Despite the low risk quotients of the antibiotic mixtures obtained for the sludge-amended soils in the present study, caution should be taken in considering the application of sewage sludge as fertilizers for agricultural purposes. This is because sewage sludge usually may contain heavy metals and a myriad of other organic chemicals and pharmaceuticals other than antibiotics evaluated in the present study.
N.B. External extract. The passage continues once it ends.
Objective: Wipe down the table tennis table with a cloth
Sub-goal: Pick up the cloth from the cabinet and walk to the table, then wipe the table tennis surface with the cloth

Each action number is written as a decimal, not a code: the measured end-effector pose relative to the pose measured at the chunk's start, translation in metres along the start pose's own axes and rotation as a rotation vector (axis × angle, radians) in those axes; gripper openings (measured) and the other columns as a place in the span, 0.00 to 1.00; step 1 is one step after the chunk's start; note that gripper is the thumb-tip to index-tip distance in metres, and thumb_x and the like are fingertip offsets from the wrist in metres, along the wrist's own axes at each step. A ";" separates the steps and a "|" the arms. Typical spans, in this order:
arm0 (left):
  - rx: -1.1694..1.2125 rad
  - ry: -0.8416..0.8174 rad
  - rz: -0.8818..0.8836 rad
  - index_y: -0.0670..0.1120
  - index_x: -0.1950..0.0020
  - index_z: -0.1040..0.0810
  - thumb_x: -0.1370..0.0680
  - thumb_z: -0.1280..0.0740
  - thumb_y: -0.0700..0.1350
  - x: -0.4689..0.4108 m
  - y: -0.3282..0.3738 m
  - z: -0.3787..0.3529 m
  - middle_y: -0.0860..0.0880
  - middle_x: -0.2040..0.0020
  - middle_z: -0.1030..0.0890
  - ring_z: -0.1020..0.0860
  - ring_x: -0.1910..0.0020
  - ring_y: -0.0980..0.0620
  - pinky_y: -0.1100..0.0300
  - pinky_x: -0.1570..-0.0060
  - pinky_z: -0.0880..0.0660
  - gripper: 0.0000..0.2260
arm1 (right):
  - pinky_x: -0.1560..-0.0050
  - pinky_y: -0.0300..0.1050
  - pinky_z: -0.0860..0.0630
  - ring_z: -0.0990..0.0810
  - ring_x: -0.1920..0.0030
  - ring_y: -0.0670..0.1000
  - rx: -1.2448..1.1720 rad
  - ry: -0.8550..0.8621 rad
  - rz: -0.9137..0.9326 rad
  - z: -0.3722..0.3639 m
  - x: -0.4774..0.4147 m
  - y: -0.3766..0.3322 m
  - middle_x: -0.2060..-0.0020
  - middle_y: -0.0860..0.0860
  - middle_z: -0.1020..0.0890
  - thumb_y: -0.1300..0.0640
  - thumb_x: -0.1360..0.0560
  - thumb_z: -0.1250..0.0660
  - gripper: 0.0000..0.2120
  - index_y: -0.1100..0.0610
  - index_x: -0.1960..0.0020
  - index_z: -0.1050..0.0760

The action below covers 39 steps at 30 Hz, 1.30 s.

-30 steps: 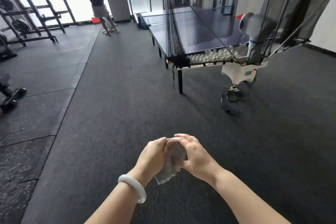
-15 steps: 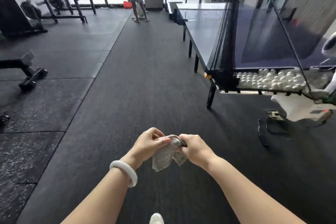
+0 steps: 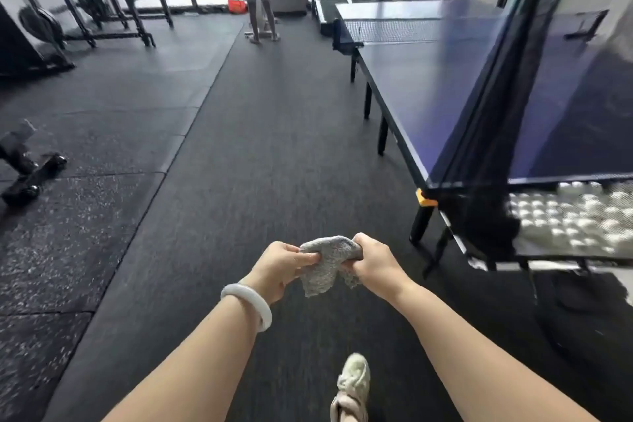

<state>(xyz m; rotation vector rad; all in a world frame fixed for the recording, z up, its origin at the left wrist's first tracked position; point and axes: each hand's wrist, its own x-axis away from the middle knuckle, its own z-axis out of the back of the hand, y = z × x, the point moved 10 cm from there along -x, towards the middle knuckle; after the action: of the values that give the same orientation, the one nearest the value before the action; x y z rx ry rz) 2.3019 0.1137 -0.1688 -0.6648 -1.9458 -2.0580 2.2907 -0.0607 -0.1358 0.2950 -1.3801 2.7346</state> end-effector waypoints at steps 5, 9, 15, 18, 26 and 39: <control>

Therefore, a more holistic evaluation of the potential risks due to a mixture of wider scope of emerging organic chemicals in Nigerian sewage sludge is recommended prior to application as fertilizers for agricultural purposes.

4 Conclusions

The occurrence of fourteen antibiotic compounds was investigated in sewage sludge from two Nigerian hospital WWTPs (UCH and Ijaiye WWTPs). Potential ecotoxicological risks of target antibiotics in sewage sludge for application onto agricultural soils (sludge-amended soil) were evaluated. All target antibiotics were detected at varying frequencies across the two WWTPs. The highest concentration was determined for ciprofloxacin (up to 674 ng g−1 in Alausa sludge). All evaluated antibiotics for terrestrial ecological risk presented low risk in sludge-amended soils to terrestrial organisms. Out of 13 antibiotics assessed for aquatic ecological risk, only clarithromycin, erythromycin, and tetracycline posed medium risk to aquatic organisms, with the remaining antibiotics presenting low risk. The antibiotic mixtures presented low risk in sludge-amended soils. Ciprofloxacin had the highest contribution to the toxicity of the evaluated antibiotic mixtures in the sludge-amended soils. To our knowledge, this work presents the first study on ecotoxicological risk assessment of antibiotics in sewage sludge and sludge-amended soils in Nigeria. A more holistic evaluation of potential risks should include heavy metals and a wider scope of organic chemicals in Nigerian sewage sludge and sludge-amended soils.